100% participants preferred Multimodal Interaction to unimodal interaction
Our qualitative observations and feedback based on the post-session debrief suggested that participants preferred multimodal interactions for the following reasons.
  • Freedom of Expression
The combination is certainly better. Voice is great when I was asking questions or finding something I couldn’t see. Touch let me directly interact.
  • Complementary nature of modalities
I liked that I could correct with touch. Because it’s not always going to be perfect right. Like the smart assistant on the phone sometimes gets the wrong thing but doesn’t let me correct and just goes okay.
I used voice when I didn’t know how to do it with touch.
  • Integrated interaction experience
It was somehow less complex even though more interactions were added.
Priming participants with one input modality did not impact how they interacted with the multimodal system
Our findings indicated that participants who had prior experience working with the unimodal system (P1-P12) interacted with the multimodal system comparably to participants (P13-P18) who worked only with the multimodal system.
The single most important aspect that decided which modality would be used was the operation being performed. for Example. participants P1-P6 when interacting with the multimodal interface, they switched to using only speech commands even though they had all previously performed the operation using touch. This sort of observation was also confirmed when we asked the participants about these at the end of the sessions.
Now that I think of it, not consciously but I did use speech to mostly narrow down to a subset and then touch to do more detailed tasks.

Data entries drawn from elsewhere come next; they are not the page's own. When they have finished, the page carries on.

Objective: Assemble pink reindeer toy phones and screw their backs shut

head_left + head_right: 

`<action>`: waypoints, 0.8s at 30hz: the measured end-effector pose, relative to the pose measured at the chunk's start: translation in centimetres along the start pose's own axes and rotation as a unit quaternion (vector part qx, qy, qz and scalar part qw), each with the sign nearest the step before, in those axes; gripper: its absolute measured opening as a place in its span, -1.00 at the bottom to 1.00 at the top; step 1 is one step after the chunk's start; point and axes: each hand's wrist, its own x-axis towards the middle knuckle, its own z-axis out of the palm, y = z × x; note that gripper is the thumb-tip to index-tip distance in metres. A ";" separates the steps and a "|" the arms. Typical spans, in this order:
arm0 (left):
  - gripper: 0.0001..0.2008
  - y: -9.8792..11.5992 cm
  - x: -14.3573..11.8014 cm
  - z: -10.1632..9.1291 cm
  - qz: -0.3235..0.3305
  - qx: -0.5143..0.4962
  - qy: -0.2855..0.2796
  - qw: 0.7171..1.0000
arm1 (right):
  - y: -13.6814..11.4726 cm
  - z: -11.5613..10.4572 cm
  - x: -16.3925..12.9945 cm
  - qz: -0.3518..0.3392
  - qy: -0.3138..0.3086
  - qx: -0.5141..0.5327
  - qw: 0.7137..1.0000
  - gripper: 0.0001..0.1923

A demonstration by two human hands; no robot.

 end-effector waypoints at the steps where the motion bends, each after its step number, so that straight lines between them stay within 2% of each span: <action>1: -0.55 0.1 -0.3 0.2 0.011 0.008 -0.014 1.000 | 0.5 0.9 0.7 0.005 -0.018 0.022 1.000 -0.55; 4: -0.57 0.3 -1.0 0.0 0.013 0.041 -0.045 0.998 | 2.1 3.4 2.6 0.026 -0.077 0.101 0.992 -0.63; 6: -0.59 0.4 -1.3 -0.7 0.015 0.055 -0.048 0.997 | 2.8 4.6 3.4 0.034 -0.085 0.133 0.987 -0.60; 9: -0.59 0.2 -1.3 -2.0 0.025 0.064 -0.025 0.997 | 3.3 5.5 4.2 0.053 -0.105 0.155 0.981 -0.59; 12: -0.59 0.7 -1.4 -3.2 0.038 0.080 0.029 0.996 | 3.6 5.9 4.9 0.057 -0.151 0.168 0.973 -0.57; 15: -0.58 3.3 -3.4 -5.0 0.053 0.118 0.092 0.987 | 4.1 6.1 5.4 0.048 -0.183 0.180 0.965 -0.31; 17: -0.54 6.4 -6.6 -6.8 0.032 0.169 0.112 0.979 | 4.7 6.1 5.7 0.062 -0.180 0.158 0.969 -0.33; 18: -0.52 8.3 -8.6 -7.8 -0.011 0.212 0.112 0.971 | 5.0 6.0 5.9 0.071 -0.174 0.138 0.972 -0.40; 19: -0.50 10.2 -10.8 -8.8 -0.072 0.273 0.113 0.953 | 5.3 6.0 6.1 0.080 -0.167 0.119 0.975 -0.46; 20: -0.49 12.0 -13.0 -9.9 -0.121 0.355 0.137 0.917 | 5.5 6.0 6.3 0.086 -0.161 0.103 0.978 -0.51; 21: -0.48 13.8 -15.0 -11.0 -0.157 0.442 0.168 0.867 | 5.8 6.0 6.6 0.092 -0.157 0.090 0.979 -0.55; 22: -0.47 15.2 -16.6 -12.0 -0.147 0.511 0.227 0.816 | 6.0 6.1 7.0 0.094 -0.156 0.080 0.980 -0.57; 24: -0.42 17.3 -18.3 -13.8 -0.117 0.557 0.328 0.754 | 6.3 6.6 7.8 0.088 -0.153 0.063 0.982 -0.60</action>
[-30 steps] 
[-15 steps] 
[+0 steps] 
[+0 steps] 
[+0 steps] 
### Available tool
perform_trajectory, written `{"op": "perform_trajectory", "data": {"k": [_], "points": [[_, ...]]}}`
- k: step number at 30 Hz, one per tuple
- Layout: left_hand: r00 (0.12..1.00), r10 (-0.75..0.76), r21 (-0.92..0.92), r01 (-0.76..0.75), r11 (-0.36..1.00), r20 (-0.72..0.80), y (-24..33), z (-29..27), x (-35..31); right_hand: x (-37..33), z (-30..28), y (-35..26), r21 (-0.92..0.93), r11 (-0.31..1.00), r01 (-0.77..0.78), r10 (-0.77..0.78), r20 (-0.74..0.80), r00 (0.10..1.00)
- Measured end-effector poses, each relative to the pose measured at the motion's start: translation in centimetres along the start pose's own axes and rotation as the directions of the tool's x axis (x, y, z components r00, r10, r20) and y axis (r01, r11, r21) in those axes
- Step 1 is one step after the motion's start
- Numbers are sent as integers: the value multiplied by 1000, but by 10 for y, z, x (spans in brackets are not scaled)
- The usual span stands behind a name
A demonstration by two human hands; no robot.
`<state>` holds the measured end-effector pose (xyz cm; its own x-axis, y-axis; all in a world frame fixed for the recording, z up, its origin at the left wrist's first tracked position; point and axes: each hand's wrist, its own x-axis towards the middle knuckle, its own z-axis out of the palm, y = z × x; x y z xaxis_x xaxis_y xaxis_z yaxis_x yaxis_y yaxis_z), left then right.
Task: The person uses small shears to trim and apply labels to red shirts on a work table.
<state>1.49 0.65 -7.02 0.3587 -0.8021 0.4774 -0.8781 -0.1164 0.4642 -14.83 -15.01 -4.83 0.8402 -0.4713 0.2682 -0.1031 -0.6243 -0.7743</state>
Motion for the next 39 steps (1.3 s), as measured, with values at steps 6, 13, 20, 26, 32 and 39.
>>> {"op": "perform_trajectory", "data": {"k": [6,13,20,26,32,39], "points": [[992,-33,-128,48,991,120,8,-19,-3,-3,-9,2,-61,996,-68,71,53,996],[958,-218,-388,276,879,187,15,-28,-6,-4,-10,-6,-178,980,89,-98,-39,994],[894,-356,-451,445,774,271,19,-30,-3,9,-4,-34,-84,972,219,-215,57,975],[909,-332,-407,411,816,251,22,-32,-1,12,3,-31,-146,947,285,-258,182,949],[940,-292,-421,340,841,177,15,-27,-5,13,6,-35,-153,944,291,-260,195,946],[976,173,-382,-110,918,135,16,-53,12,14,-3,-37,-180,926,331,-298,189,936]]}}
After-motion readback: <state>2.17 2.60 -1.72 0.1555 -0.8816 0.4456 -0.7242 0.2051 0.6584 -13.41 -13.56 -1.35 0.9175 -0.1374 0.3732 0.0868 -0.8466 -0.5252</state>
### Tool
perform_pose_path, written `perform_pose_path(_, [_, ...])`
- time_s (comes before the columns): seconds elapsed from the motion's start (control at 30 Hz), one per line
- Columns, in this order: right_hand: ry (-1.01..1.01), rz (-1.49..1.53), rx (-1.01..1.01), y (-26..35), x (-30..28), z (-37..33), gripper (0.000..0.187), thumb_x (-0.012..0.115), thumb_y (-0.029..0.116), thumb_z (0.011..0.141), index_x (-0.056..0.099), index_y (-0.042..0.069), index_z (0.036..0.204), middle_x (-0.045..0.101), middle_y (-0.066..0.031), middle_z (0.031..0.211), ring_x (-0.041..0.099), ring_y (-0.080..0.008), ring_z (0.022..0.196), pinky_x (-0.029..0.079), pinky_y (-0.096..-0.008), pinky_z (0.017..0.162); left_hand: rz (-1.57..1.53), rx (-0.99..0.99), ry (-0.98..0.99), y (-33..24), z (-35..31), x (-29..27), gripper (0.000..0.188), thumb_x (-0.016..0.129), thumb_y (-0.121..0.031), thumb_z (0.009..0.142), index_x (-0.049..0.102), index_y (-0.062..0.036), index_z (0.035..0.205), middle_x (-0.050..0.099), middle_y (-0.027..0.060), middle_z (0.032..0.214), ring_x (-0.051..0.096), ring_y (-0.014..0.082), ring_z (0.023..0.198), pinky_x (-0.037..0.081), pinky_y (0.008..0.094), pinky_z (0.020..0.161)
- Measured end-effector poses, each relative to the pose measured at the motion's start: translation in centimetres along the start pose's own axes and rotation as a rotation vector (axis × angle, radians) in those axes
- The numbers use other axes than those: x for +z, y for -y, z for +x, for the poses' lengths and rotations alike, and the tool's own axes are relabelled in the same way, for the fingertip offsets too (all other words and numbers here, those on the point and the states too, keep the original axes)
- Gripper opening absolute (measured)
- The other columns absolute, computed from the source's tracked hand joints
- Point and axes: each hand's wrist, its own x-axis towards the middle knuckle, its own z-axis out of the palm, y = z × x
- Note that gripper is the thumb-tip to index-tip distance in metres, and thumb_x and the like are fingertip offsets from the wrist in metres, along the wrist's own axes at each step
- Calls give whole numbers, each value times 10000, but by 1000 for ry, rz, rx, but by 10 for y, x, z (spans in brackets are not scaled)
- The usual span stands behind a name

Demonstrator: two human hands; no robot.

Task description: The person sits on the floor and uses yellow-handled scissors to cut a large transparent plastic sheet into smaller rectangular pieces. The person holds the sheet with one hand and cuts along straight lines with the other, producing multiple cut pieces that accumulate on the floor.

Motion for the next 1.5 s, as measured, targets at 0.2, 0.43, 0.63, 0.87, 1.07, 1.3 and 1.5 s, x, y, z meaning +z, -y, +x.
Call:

Participants expected the system to be more conversational and even “answer” questions
Given the availability of speech as an input modality, unsurprisingly, participants expected the system to be more conversational and even “answer” questions. For instance, one participant said
Working with the system for a while starts making you want to ask higher level questions and get specific answers or summaries as opposed to just the visualization.